Example 1
Normalise three exam scores to z-scores
The three scores 10, 20, 30 have a mean of 20 and a sample standard deviation of 10. Alice's z-score is (10 − 20) / 10 = −1.0: one standard deviation below the mean. Bob's score equals the mean exactly, yielding 0.0. Carol is one standard deviation above, yielding 1.0. In practice you would add PARTITION BY group_col inside the OVER() clauses to compute separate z-scores within each group — for example, per subject or per exam sitting. Replace STDDEV_SAMP with STDDEV_POP (or STDEVP in SQL Server) if the dataset represents the full population rather than a sample.
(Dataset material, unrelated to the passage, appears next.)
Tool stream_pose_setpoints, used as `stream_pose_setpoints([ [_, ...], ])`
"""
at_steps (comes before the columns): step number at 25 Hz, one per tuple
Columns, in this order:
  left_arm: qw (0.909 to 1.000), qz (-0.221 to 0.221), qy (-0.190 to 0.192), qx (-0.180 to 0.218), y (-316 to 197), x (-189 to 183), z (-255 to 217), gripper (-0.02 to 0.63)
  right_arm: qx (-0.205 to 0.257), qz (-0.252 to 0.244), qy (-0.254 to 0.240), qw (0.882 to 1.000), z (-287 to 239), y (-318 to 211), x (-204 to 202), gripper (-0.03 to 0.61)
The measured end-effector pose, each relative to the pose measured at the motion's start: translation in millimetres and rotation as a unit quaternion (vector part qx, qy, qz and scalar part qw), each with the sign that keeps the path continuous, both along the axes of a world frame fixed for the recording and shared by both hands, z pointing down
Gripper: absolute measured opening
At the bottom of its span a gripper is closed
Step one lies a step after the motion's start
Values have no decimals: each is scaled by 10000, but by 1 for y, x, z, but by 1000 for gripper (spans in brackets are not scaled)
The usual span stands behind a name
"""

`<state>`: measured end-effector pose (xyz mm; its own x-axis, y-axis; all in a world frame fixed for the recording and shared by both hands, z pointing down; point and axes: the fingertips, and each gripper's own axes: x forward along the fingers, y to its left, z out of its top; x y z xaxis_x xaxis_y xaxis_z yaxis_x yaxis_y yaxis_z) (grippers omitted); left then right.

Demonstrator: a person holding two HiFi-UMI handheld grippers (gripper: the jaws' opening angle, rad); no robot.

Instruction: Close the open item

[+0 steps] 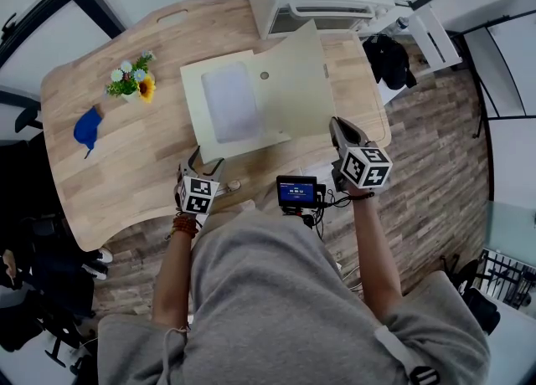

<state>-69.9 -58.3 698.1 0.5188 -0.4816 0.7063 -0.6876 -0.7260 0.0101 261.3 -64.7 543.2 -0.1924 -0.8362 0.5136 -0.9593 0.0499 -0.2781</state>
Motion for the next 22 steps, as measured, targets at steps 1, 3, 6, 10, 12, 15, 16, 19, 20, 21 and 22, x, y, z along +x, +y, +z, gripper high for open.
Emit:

CREATE TABLE test_scores (student VARCHAR(20), score INT);
INSERT INTO
test_scores
VALUES
('Alice', 10),
('Bob', 20),
('Carol', 30);SELECT
student,
score,
(score - AVG(score * 1.0) OVER ()) / STDDEV_SAMP(score) OVER () AS z_score
FROM
test_scores
ORDER BY
score;| student | score | z_score |
|---|---|---|
| Alice | 10 | -1 |
| Bob | 20 | 0 |
| Carol | 30 | 1 |
CREATE TABLE test_scores (student VARCHAR(20), score INT);
INSERT INTO
test_scores
VALUES
('Alice', 10),
('Bob', 20),
('Carol', 30);SELECT
student,
score,
(score - AVG(score * 1.0) OVER ()) / STDEV (score) OVER () AS z_score
FROM
test_scores
ORDER BY
score;| student | score | z_score |
|---|---|---|
| Alice | 10 | -1 |
| Bob | 20 | 0 |
| Carol | 30 | 1 |
CREATE TABLE test_scores (student VARCHAR(20), score INT);
INSERT INTO
test_scores
VALUES
('Alice', 10),
('Bob', 20),
('Carol', 30);WITH
stats AS (
SELECT
AVG(score * 1.0) AS mean_score,
SQRT(
(
SUM(score * score) - SUM(score) * SUM(score) * 1.0 / COUNT(*)
) / (COUNT(*) - 1)
) AS stddev_score
FROM
test_scores
)
SELECT
t.student,
t.score,
(t.score - s.mean_score) / s.stddev_score AS z_score
FROM
test_scores t,
stats s
ORDER BY
t.score;| student | score | z_score |
|---|---|---|
| Alice | 10 | -1 |
| Bob | 20 | 0 |
| Carol | 30 | 1 |
SQL Server uses STDEV() instead of STDDEV_SAMP(). SQLite requires a CTE-based workaround since it has no built-in standard deviation function.